Fitch Ratings has warned that the liquidity of the Belarusian banking system remains vulnerable, noting that its capital positions have weakened and foreign exchange risk is significant...

 

Fitch Ratings has warned that the liquidity of the Belarusian banking system remains vulnerable, noting that its capital positions have weakened and foreign exchange risk is significant.

Fitch Ratings In its report focusing on the state of the country’s banking sector, the international credit rating agency notes that Belarusian banks “operate in a difficult operating environment, which is characterized by strong state influence over banks, primarily in the form of directed lending and interest rate regulation.”

However, the agency says, Belarusian banks have reported “reasonable performance” despite the challenges.

Pointing to a rapid pace of the Belarusian banking system’s development, Fitch Ratings says that the proportion of loans reached 27 percent of GDP at the end of the first half of 2007. “Banks have also been actively participating in government programs to support certain industries and lower income households. Reported loan impairment has been very low due to high GDP growth, tight state control over borrowers' operations, state support for borrowers experiencing difficulties, the long-term/low interest rate nature of many program loans and good payment discipline of retail borrowers. However, in Fitch's opinion, the level of loan impairment may rise significantly as loan portfolios season and rising energy import prices impact growth,” the report says.

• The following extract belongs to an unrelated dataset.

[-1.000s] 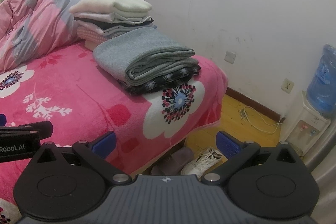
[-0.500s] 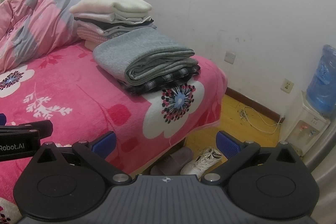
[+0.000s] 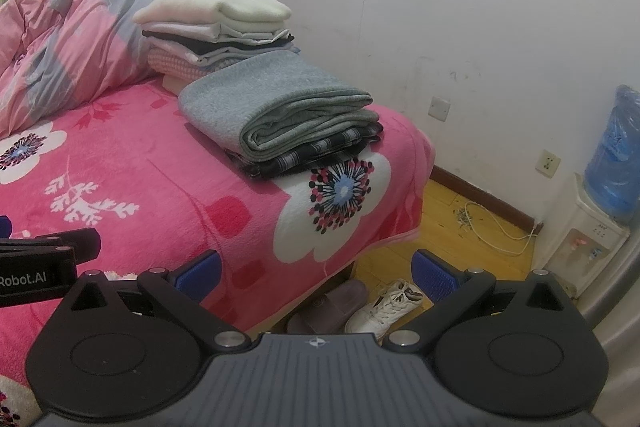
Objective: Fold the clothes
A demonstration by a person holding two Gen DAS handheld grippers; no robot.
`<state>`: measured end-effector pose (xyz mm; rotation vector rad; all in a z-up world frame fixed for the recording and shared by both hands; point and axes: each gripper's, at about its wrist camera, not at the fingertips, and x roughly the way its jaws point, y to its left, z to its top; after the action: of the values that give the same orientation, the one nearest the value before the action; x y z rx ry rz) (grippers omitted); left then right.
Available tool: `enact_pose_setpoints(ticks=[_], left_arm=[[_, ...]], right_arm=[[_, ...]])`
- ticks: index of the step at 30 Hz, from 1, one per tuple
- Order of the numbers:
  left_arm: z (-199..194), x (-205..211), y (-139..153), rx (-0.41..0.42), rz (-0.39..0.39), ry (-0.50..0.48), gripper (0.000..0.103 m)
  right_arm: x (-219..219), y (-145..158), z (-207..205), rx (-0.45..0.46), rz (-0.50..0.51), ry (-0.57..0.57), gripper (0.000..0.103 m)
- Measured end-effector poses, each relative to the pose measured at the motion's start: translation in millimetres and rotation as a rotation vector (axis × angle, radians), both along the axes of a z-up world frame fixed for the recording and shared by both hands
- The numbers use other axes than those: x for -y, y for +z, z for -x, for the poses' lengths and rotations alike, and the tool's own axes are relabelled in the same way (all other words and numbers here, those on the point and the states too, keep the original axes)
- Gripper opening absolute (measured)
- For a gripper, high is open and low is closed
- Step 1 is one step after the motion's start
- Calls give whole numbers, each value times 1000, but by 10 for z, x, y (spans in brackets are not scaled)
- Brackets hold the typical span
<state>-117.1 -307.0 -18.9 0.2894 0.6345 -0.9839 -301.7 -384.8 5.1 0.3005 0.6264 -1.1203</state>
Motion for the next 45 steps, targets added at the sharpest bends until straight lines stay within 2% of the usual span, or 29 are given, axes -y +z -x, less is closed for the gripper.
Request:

The agency stresses that the profitability of Belarusians banks has been constrained by “margin regulation, high cost bases and large growth-driven impairment charges.”

First Ratings notes that Belarusian banks faced liquidity problems as rising gas prices raised fears of a depreciation of the Belarusian rubel, leading to withdrawals and conversion into foreign currency of rubel-denominated deposits. Although the situation had stabilized by April, the agency continues assessing liquidity risk as “high,” noting that Belarusians banks have short positions in the US currency and continue issuing foreign-currency loans to “often unhedged borrowers.”

“Rapid asset growth has pressured Belarusian banks' capital positions and, despite equity injections provided to state-owned banks by the government, capital adequacy ratios have deteriorated and are viewed by Fitch as weak in light of the high-risk operating environment,” the report reads.